Once the information is received, the person has to have a strong desire to change, and that motivation can ebb and flow in even the most ambitious employee. That’s where follow-up mentoring and coaching comes into play, helping people stay on track and talk through their derailments.
“Habit change is very challenging,” says Nowack. “People have to know what to do concretely. If you do something long enough, it becomes more hard-wired. To change complicated behaviors, we need 90 days of deliberate practice. People can change but it’s with difficulty, challenge and commitment.”
Social connections also help cement changing habits, says Nowack. After leaving Ojai, the cohort remains in constant contact with their mentors, coaches and each other.
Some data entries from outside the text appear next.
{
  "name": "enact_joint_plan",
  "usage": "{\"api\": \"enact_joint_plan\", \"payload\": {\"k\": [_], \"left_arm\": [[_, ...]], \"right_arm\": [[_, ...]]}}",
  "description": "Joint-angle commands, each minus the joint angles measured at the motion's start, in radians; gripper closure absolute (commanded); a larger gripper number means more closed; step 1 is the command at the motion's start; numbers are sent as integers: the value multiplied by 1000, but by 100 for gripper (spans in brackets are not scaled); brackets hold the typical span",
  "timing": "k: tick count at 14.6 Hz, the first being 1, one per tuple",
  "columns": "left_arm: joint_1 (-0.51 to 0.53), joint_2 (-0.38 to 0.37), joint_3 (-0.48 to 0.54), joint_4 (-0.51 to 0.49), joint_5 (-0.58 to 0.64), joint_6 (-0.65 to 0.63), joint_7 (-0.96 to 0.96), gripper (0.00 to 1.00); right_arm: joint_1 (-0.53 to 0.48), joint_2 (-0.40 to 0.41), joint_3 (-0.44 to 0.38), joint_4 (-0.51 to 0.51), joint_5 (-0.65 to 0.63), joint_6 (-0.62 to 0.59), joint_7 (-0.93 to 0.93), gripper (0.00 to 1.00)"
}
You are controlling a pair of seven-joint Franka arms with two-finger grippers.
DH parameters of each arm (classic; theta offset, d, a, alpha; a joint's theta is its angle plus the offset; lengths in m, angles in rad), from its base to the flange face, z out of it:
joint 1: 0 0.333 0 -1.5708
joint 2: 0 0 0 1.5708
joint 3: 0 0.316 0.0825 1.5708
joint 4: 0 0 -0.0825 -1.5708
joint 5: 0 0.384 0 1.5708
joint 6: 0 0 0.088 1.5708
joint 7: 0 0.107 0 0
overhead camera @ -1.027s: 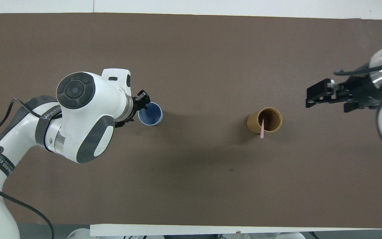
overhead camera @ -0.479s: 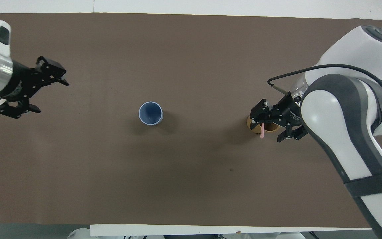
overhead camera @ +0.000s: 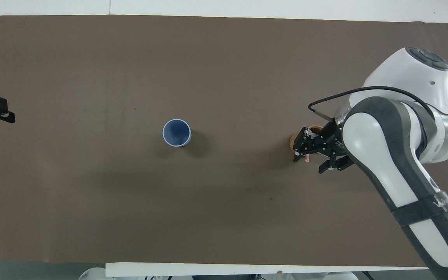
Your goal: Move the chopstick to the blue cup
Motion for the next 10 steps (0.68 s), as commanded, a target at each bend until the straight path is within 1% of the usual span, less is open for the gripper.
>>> {"api": "enact_joint_plan", "payload": {"k": [1, 4, 5, 6, 8, 9, 10], "left_arm": [[13, -28, -11, -42, 17, 35, 56, 0], [13, -63, -11, -131, 17, 133, 64, 0], [13, -72, -11, -151, 17, 145, 96, 0], [13, -75, -11, -153, 17, 145, 156, 0], [13, -74, -11, -153, 17, 162, 168, 0], [13, -71, -11, -150, 17, 173, 164, 0], [13, -71, -11, -147, 17, 170, 161, 0]], "right_arm": [[-22, -24, 6, -28, 24, 18, -25, 49], [-36, -21, 6, -23, 30, 18, -25, 64], [-36, -21, 6, -23, 32, 18, -25, 70], [-34, -20, 6, -23, 33, 18, -24, 78], [-33, -20, 8, -23, 33, 18, -19, 96], [-33, -20, 8, -21, 33, 18, -17, 100], [-33, -20, 6, -18, 33, 17, -17, 100]]}}
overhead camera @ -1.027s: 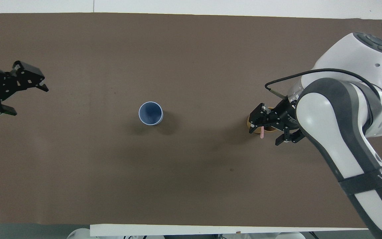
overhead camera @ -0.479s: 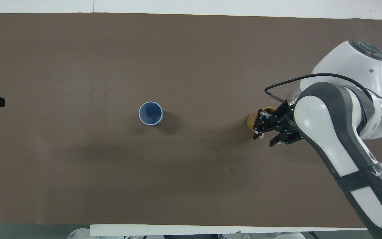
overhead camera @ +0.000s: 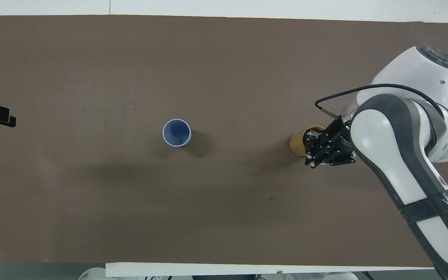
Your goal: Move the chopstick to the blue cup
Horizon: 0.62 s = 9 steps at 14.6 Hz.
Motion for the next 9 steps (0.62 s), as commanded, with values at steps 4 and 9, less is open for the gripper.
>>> {"api": "enact_joint_plan", "payload": {"k": [4, 9], "left_arm": [[3, -30, -6, -26, 16, 17, 18, 0], [-3, -30, -6, -25, 15, 15, 18, 0]], "right_arm": [[-11, 2, 5, 43, 26, -45, -7, 100], [-11, 19, 5, 233, 23, -198, 67, 100]]}}
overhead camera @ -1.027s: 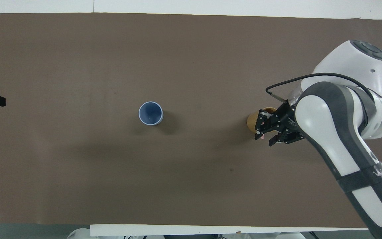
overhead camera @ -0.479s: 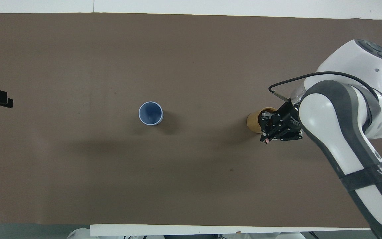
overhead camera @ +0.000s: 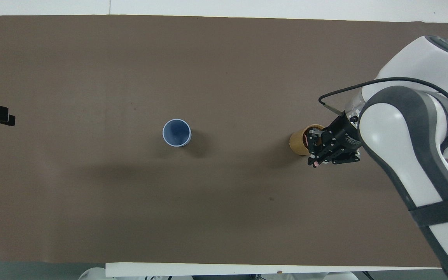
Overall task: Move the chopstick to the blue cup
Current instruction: 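Lift the pink chopstick and carry it over the blue cup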
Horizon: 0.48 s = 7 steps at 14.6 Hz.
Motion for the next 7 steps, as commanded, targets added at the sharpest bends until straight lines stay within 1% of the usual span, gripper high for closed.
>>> {"api": "enact_joint_plan", "payload": {"k": [1, 3, 4, 5, 7], "left_arm": [[3, -24, 1, -25, 15, 12, 11, 0], [4, -24, 1, -25, 16, 12, 11, 0], [4, -24, 1, -25, 15, 12, 11, 0], [4, -22, 1, -25, 16, 12, 11, 0], [3, -24, 1, -25, 16, 12, 11, 0]], "right_arm": [[-10, 19, 5, 152, 21, -103, 39, 100], [3, 22, 8, 243, 33, -146, 89, 100], [24, 41, 8, 290, 74, -152, 147, 100], [61, 68, 8, 339, 112, -152, 244, 100], [150, 114, 8, 425, 149, -119, 422, 100]]}}
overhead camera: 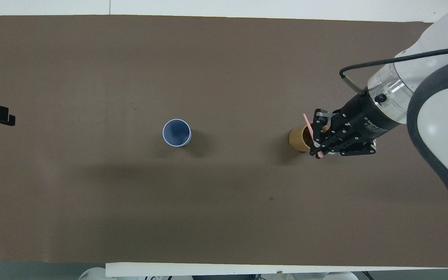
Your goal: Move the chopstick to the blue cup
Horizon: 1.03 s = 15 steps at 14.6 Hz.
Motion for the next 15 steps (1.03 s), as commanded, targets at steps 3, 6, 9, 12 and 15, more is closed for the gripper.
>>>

Staying socially connected proves important.
“Everyone as they are moving up feels a level of isolation,” says Weinberg. “Thrive provides an environment for them to feel like they are not alone. They are excited to get in a room with each other, to learn from each other and to know that they are not alone in what they are going through.”
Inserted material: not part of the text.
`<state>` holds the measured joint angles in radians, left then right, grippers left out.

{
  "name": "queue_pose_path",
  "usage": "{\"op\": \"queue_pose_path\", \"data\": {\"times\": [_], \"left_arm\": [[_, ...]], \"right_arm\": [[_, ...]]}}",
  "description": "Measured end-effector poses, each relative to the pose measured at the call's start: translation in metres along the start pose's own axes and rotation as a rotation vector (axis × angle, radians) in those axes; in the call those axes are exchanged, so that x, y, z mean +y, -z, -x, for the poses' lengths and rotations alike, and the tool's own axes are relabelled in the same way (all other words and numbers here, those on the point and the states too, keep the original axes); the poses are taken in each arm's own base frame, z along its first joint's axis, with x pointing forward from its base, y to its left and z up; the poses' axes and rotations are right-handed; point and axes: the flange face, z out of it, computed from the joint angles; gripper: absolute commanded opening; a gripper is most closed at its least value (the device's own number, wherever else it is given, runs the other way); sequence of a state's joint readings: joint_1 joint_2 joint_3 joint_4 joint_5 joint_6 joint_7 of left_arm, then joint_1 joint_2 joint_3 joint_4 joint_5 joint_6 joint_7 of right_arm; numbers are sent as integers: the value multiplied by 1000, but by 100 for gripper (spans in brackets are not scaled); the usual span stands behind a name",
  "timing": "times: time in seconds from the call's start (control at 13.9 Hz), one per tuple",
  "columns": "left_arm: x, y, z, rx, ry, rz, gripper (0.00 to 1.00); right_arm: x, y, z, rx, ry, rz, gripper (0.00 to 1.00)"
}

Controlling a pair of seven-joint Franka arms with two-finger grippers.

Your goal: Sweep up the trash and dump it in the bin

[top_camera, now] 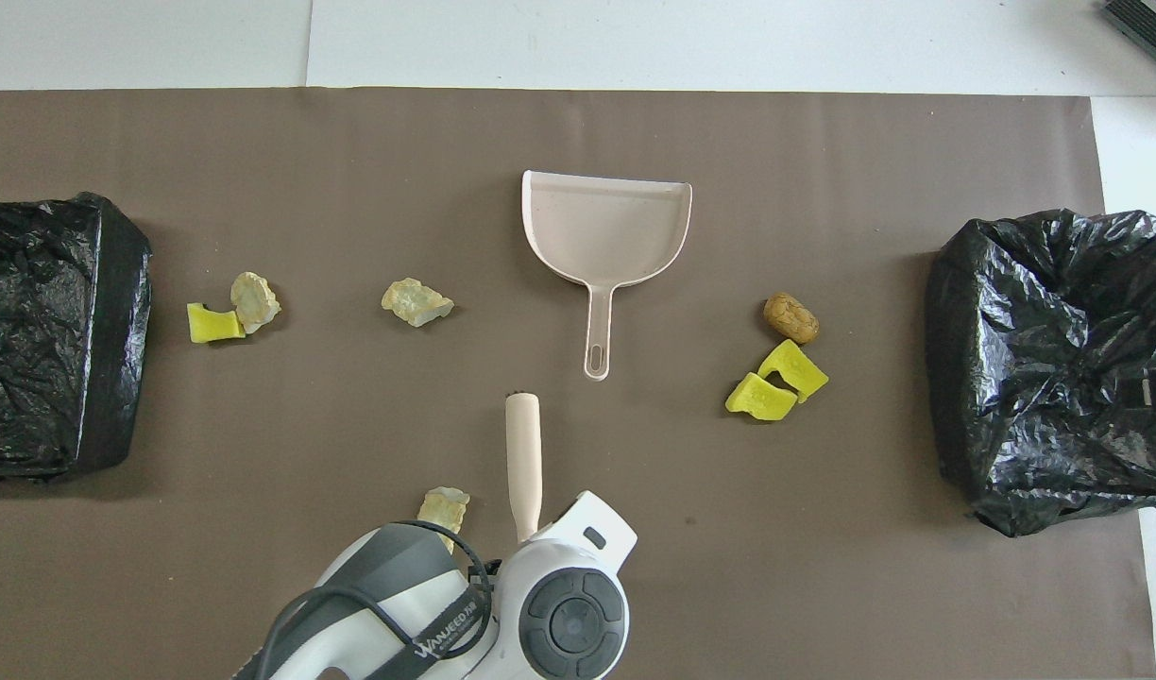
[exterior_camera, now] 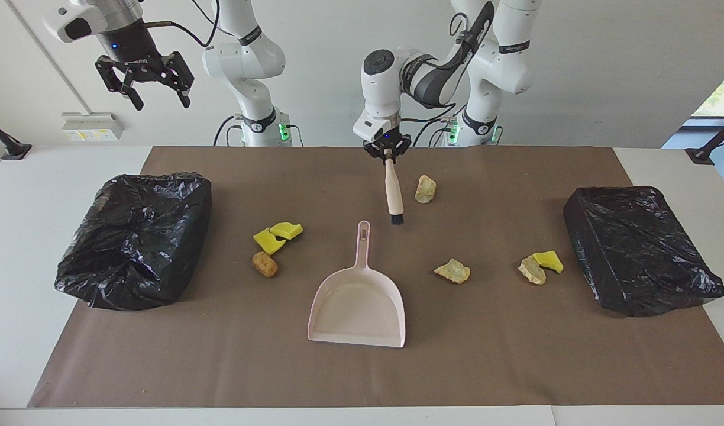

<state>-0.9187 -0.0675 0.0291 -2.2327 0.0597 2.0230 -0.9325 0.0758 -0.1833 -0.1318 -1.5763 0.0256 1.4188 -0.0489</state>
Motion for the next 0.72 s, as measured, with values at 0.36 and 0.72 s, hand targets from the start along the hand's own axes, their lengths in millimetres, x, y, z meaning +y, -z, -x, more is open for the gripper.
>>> {"op": "queue_pose_path", "data": {"times": [0.36, 0.72], "left_arm": [[-102, 3, -98, 22, 91, -13, 0], [-233, 26, -188, 45, 102, -10, 0]], "right_arm": [[-64, -79, -48, -36, 21, 16, 100], [-180, -179, -99, -17, -53, 5, 100]]}}
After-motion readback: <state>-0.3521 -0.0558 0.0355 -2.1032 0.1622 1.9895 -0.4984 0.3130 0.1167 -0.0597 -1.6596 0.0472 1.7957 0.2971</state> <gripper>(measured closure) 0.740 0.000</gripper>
Leaders in development also need to stay connected in order to stay on track.
“Training does not work unless there is follow up and follow through,” says Weinberg. “Part of what we are doing is creating new habits with people who are already very high performers.”
Each Thrive participant also works both with his or her industry mentor throughout the year, as well as with a career coach. The combo of cohort, mentor and coach helps cement the new habits each Thrive participant is working hard to create.
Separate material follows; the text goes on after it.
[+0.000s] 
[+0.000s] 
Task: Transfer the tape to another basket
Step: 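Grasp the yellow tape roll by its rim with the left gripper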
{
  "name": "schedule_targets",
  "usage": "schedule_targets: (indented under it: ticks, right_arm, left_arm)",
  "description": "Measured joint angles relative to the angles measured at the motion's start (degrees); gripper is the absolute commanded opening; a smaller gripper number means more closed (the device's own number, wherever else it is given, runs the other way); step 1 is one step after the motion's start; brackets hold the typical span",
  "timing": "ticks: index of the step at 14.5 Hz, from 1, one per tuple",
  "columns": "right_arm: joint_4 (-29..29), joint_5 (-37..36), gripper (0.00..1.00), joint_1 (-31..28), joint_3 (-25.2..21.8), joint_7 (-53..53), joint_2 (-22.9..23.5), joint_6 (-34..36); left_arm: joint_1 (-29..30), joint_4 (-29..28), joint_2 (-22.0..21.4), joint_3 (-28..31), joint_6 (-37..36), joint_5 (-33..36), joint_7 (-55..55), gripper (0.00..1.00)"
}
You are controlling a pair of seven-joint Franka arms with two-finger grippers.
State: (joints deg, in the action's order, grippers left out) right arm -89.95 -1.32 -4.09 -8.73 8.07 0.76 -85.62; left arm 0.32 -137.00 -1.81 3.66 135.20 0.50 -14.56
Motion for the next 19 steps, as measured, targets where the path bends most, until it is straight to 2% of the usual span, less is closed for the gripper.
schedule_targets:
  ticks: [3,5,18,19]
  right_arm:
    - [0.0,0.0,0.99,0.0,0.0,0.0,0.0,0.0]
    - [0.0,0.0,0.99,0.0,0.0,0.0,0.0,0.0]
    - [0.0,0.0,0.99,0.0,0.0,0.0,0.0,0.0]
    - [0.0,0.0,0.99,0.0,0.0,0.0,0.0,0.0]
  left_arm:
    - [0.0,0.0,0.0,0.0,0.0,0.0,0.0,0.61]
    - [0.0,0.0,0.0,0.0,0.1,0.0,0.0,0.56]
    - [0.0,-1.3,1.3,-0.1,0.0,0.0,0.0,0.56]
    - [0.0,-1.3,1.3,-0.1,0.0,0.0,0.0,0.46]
The cohort also gets several opportunities to practice their new-found leadership skills by speaking at PromaxBDA-sponsored academic events as well as creating a session at the June conference.
The entire program is designed to give participants a competitive advantage in what’s already the very competitive field of entertainment marketing, in the three ways that Nowack mentioned above: they are enlightened as to their talents and behaviors; they are encouraged to work constantly to make positive changes; and they are enabled to sustain that change.
The true end goal of Thrive, says Weinberg, is to take high-potential employees and turn them into the next generation of leaders.
“We are looking to give them the skills and preparation to go to the next level,” says Weinberg. “If they are going to be a creative executive who is leading powerfully, beyond the VP level, Thrive will give them not just the tools but also a model that they can replicate with the people that they are in turn leading.”